The first 72 randomly chosen samples were combined to establish the nonredundant gene set. Predicted open reading frames (ORFs) of the 72 samples were aligned to each other, and gene pairs with higher than 95% identity were grouped. Groups with similar genes were merged, and the longest ORF in each group was used to represent that group. We therefore organized the nonredundant gene set from all predicted genes by excluding redundant ORFs. For 159 high-quality reads in stages I, II, and III, we performed de novo assembly and gene predictions using SOAPdenovo v1.06 (Luo et al.: “SOAPdenovo2: An Empirically Improved Memory-Efficient Short-Read De Novo Assembler”. GigaScience 2012 1 : 18) and GeneMark v2.7 (Ter-Hovhannisyan, Vardges, et al. “Gene Prediction in Novel Fungal Genomes Using an Ab Initio Algorithm with Unsupervised Training”; Genome Research 18.12 (2008): 1979–1990.), respectively. All predicted genes were aligned pair-wise using BLAT, and genes that could be aligned (>90% of gene length) to another gene with more than 95% identity (no gaps allowed) were removed as redundancies, resulting in a nonredundant gene catalog. This catalog of colonic samples was further combined with the previously constructed Meta HIT gene catalog by eliminating redundancies in the same manner.

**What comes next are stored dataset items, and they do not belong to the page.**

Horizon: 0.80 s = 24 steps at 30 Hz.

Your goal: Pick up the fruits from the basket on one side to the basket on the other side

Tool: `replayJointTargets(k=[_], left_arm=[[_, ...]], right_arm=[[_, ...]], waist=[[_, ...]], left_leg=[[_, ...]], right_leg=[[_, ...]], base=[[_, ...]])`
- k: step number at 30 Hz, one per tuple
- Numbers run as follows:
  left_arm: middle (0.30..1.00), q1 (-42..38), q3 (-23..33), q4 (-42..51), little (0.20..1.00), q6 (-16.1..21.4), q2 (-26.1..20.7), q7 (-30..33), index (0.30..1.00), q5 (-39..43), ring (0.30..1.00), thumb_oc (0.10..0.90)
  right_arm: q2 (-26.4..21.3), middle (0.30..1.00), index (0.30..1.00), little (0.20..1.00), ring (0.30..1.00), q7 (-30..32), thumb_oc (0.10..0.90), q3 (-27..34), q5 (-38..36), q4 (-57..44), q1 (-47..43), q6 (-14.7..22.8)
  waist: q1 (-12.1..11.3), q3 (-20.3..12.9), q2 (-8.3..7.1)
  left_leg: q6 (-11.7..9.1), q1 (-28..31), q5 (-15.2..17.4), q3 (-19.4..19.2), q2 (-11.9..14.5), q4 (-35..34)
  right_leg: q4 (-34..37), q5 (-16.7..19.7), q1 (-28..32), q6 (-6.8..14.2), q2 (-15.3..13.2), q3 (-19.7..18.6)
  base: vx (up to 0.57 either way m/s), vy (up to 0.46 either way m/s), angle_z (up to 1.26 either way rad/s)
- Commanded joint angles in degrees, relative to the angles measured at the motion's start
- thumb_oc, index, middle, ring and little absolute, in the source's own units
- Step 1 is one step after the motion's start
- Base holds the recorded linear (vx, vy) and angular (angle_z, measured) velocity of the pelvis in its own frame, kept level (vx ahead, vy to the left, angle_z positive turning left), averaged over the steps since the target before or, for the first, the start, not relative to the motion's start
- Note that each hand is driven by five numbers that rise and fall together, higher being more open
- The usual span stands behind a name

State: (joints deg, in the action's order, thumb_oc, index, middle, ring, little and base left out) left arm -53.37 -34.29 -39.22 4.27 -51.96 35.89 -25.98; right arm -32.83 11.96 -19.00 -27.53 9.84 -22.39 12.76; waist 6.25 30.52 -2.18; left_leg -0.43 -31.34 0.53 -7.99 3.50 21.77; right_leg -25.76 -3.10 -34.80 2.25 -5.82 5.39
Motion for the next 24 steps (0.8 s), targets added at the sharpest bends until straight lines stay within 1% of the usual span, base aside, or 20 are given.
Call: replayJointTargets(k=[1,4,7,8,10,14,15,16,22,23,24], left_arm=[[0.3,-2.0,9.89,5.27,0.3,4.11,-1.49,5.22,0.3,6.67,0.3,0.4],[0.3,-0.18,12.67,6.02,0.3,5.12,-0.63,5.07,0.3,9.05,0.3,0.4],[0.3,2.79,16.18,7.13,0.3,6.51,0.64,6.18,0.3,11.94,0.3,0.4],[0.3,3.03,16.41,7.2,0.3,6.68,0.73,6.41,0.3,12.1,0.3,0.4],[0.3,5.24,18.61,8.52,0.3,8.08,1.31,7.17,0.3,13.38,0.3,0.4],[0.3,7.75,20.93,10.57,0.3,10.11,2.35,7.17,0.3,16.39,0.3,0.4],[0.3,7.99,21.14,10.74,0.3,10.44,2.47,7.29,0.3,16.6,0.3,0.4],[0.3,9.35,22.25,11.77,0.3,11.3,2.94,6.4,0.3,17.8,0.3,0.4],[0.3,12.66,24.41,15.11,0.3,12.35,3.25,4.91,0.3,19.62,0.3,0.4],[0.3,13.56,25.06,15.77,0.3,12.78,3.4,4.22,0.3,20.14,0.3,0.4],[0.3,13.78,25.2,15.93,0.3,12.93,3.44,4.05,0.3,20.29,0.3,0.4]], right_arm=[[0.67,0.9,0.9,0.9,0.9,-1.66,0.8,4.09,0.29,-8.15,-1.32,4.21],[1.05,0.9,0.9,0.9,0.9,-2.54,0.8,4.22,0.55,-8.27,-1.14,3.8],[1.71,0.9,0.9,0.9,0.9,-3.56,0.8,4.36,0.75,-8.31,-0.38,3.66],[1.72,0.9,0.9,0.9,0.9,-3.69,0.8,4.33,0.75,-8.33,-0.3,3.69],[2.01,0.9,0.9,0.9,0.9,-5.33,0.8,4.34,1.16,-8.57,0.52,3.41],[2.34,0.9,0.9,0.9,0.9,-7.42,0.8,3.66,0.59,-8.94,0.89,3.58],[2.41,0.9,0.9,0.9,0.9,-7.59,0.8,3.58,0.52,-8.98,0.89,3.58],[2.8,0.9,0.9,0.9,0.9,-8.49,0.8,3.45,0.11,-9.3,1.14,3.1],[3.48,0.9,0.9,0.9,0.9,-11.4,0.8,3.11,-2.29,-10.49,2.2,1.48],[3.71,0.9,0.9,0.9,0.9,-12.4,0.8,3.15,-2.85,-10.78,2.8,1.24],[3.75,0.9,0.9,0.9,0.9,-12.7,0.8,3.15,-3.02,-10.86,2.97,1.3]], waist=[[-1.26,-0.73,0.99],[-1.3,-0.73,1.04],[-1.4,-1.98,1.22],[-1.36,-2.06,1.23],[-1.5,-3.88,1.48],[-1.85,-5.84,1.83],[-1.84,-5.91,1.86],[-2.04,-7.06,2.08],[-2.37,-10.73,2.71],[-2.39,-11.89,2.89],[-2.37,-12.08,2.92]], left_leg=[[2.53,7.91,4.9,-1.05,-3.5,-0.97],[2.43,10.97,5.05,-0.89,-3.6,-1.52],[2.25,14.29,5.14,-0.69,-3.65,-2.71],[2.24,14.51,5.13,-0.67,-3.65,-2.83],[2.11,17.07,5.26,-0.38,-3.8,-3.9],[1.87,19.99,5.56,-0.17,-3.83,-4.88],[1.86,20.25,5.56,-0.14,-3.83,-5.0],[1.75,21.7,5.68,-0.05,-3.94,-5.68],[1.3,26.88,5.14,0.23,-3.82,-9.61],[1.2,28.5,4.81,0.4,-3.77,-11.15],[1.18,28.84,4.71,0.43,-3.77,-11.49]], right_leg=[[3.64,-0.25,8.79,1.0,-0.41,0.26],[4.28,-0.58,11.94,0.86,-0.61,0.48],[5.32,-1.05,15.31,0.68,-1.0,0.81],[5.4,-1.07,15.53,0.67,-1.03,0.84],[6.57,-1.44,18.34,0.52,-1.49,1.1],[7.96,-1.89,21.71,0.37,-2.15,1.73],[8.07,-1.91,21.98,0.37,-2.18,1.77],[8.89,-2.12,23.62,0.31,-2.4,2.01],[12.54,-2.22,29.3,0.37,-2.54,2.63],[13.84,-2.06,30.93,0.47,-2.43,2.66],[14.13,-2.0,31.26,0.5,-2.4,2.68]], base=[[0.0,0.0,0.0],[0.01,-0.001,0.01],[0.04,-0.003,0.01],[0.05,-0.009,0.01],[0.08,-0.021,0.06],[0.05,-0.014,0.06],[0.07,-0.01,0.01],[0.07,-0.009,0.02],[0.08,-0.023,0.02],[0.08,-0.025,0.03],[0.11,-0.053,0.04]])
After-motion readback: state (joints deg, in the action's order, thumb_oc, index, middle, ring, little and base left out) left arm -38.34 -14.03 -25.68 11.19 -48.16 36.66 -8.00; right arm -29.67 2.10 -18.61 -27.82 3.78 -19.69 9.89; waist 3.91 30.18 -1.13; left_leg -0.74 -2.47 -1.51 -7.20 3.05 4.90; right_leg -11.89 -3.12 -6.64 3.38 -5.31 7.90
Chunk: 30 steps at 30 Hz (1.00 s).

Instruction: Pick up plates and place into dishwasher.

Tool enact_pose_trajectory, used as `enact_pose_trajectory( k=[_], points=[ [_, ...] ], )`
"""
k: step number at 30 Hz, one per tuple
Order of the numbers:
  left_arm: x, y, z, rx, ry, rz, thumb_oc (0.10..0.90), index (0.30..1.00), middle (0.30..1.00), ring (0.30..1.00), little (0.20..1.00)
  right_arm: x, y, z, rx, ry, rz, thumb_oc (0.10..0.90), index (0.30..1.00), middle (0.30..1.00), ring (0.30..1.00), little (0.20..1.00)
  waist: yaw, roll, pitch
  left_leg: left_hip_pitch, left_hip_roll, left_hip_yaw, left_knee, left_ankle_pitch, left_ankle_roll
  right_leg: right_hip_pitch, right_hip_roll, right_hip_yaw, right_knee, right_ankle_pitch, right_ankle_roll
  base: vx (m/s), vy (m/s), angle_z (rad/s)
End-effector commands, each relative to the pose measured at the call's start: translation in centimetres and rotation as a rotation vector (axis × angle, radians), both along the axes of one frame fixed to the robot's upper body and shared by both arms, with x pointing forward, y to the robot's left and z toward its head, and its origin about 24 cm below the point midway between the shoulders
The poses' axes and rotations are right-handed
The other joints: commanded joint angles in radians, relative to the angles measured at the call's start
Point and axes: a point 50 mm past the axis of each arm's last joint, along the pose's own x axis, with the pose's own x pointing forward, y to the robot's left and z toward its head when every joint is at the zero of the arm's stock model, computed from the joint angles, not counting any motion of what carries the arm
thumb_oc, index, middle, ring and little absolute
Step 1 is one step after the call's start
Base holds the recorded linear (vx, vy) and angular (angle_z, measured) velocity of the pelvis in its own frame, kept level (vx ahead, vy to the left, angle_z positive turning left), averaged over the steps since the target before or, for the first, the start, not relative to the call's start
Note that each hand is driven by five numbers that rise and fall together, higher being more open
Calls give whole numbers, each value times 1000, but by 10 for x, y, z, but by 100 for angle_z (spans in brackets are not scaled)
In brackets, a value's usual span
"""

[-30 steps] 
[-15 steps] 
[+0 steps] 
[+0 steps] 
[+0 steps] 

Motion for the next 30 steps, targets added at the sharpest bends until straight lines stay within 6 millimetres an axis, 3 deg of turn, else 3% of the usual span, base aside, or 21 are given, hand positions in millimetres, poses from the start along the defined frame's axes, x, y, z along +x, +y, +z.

2.8. Bioinformatics Analysis Pipeline

We subjected multiple samples from the mucosal microbiota metagenome to comparative phylogenetic analyses to understand the ecology of cultivation-independent gut microbiota and the phylogenetic differences between samples (Figure 1). We aligned all high-quality reads to known bacterial, fungal, protozoal, or human gut gene databases from NCBI, RDP, or MetaHIT. For each sample, we compared paired alignment and single alignments to the databases.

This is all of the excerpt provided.